Exercise description: The required output is a copy of each line in the material below that includes "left".

Given material:
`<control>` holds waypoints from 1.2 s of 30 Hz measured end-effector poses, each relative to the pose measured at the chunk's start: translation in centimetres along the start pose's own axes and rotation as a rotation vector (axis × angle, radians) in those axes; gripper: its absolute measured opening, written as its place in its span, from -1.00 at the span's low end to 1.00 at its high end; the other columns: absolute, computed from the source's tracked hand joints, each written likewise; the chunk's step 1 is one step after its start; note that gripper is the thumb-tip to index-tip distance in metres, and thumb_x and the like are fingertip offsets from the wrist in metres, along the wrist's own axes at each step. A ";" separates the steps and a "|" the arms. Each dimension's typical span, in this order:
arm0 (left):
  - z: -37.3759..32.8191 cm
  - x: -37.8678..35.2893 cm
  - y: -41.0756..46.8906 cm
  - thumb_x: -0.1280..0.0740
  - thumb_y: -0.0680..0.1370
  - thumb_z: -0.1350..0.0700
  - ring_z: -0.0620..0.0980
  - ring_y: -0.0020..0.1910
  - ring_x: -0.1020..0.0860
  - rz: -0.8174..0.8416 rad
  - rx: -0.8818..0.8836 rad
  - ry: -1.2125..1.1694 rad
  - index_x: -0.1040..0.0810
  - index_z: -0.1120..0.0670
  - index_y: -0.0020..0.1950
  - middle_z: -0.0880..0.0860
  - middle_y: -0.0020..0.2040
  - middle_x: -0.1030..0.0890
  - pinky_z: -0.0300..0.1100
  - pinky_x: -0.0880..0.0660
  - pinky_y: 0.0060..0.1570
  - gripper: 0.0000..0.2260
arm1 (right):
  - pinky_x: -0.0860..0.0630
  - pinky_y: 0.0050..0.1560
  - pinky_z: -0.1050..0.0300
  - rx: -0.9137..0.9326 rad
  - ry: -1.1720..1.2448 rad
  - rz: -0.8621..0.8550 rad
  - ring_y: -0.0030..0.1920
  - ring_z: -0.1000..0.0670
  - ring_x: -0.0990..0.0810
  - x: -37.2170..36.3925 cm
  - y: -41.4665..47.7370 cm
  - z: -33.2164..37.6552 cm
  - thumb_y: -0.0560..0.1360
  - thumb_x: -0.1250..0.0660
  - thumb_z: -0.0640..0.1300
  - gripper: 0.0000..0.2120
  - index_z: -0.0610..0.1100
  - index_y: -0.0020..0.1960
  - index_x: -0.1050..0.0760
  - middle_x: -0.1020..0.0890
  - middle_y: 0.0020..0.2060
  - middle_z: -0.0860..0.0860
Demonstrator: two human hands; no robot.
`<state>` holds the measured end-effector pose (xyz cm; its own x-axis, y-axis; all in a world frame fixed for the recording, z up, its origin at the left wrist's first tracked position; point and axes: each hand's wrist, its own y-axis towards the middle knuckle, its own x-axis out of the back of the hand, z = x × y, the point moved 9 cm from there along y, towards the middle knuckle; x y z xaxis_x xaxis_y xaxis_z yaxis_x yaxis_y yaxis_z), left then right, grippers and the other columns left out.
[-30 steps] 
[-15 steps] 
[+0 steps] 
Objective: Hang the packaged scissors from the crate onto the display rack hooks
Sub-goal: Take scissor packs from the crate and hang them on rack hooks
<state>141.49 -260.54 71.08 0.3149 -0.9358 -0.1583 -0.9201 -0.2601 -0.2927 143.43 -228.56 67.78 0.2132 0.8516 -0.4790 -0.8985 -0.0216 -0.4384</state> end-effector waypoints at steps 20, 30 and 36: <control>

Task response:
arm0 (left):
`<state>` holds the measured end-effector pose (xyz cm; its own x-axis, y-axis; all in a world frame fixed for the recording, z up, its origin at the left wrist's first tracked position; point and axes: each hand's wrist, its own y-axis towards the middle knuckle, its own x-axis out of the back of the hand, z = x × y, the point moved 9 cm from there along y, towards the middle knuckle; x y z xaxis_x xaxis_y xaxis_z yaxis_x yaxis_y yaxis_z), left then right, grippers and the other columns left out.

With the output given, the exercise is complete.